If the dynamic range is greater than the threshold value then the quantity is set to the value −1 (film mode), otherwise to the value 1 (music mode). Instead of this rigid division, a sliding quantity will be determined below. For this purpose, the dynamic range is mapped through a function onto the value range [−1.0 . . . 1.0]. For this purpose, a simple function is to deduct the calculated dynamic range from the threshold value, to divide the result by the threshold value, and then limit this value to the value range [−1.0 . . . 1.0]. This value will be designated as M1 below. If the dynamic range should be 0, then M1 is calculated to be 1, in the case of a dynamic range corresponding to the threshold value, M1 is calculated to be 0, which is also to be evaluated as neutral, and in the case of dynamic ranges greater than or equal to twice the threshold value, M1 is calculated to be −1.0.
In order to avoid the response of this quantity in case of long signal pauses, a minimum level is assumed, which lies for example 30 dB below the maximum value which has occurred by a certain time span earlier, in an advantageous embodiment, approximately 5 minutes earlier. The maximum value found during the determination of the dynamics is used as comparison level. Should this value be below the minimum level, then the quantity M1 calculated from the dynamic range is set to −1.0. For a sliding cross-fading, the value range of 40 dB below the maximum level to 20 dB below the maximum level can be used. In the case of values more than 40 dB below the maximum level, M1 is set to −1, and in the case of values of less than 20 dB below the maximum level, it remains unchanged; at values in-between, a linear interpolation is performed correspondingly between these two limiting cases.
As another quantity, the periodicity of the audio signal is used, which will be designated below as M2. Many methods are known from the standard literature for the determination of the periodicity of an audio signal. A very simple method consists in squaring the sample values of the left and right channel, adding them and filtering the resulting signal through a low-pass filter with a limit frequency of about 50 Hz. The maxima are searched then in this signal. If it is found that the level maxima occur periodically at distances in time typical for music, which is between one third to a whole second, then this quantity, M2, is set to 1, otherwise it is set to −1.
Music signals can also be identified as such based on their spectral curves. Thus, for example, wind and string instruments have very characteristic spectra which can be detected easily. If such spectral curves are detected, then a quantity M3 is set to 1, otherwise it is set to 0. The value −1 is not used here, since the nonpresence of these spectra does not automatically mean that there is no music signal present. Thus, this quantity can also act in the direction of deciding that music is detected.
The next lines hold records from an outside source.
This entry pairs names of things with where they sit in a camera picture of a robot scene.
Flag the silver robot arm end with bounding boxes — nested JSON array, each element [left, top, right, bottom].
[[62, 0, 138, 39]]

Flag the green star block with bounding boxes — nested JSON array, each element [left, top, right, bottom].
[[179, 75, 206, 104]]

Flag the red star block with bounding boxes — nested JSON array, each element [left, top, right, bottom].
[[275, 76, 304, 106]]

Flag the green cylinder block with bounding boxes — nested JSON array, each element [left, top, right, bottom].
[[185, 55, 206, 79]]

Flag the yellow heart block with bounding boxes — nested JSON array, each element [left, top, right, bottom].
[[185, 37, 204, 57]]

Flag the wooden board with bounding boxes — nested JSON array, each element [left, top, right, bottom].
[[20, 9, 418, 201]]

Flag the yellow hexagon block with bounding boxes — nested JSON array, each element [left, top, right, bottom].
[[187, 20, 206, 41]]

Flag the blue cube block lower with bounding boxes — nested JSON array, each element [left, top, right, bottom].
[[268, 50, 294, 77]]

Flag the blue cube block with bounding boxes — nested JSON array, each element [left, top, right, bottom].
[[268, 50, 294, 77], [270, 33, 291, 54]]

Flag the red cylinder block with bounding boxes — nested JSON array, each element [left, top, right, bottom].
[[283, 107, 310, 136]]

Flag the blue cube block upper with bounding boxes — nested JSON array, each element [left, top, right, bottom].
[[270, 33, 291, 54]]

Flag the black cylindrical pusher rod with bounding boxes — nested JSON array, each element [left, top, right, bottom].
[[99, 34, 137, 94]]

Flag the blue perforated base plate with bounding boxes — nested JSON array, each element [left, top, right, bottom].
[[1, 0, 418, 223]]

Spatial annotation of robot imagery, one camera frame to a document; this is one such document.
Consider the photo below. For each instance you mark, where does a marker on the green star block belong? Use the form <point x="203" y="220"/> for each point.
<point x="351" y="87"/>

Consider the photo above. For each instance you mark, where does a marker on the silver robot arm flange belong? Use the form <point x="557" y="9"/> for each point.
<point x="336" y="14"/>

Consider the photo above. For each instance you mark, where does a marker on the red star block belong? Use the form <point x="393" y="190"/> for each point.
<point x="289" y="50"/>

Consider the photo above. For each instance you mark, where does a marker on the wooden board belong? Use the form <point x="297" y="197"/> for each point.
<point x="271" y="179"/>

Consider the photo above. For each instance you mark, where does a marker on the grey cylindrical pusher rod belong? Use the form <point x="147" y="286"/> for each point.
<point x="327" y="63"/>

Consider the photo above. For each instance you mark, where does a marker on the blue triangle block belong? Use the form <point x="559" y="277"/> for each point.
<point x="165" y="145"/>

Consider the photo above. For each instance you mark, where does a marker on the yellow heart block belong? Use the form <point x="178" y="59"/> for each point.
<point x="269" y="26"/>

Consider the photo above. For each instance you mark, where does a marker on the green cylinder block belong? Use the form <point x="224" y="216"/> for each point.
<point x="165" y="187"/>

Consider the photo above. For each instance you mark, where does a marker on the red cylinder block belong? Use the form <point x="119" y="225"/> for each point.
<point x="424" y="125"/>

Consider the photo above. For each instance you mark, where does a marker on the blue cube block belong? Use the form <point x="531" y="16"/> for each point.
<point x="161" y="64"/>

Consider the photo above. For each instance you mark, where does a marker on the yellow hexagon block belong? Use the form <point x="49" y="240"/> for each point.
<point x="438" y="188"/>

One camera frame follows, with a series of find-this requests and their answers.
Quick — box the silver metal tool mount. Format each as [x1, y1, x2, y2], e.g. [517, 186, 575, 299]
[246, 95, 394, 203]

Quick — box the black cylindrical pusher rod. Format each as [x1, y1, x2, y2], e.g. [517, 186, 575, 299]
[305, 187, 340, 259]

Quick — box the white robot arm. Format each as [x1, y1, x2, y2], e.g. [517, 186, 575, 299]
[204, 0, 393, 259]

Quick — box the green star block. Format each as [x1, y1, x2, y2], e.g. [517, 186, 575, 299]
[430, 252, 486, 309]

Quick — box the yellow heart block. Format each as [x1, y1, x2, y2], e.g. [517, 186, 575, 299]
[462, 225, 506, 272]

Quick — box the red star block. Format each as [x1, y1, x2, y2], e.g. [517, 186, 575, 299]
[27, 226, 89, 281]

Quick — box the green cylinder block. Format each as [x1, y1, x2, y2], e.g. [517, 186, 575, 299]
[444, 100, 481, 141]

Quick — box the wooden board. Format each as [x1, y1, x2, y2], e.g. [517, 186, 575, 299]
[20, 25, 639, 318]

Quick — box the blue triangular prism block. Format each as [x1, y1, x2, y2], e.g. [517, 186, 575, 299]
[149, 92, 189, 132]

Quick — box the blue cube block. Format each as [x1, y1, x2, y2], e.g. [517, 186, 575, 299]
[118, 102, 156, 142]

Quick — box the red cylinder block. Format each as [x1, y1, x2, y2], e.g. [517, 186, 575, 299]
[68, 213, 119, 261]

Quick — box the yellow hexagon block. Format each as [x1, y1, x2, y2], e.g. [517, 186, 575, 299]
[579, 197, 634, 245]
Unknown instruments can also be identified in the spectrum when several tones are played, that is, when simultaneously more than one tone can be detected. In this case, the spectrum typical for the instrument will be present multiply at different frequencies. Confusion with speech is not possible, since the spectra of different speakers are different, and one person can speak only at one tone level at any time. When such spectral constellations are detected, a quantity M4 is set to the value 1, otherwise, as indicated before for the quantity M3, it is set to the value of 0. An even more accurate conclusion is made possible by the fact that the frequencies of these tones can be compared. If we are dealing with music, then these are very probably in a musical relationship with one another, that is, they differ only by a factor which corresponds to the integer power of the twelfth root of 2. If such tones are detected, then music is detected even with the aid of recognition of melodies, that is, based on the observation of tone heights of this instrument as a function of time.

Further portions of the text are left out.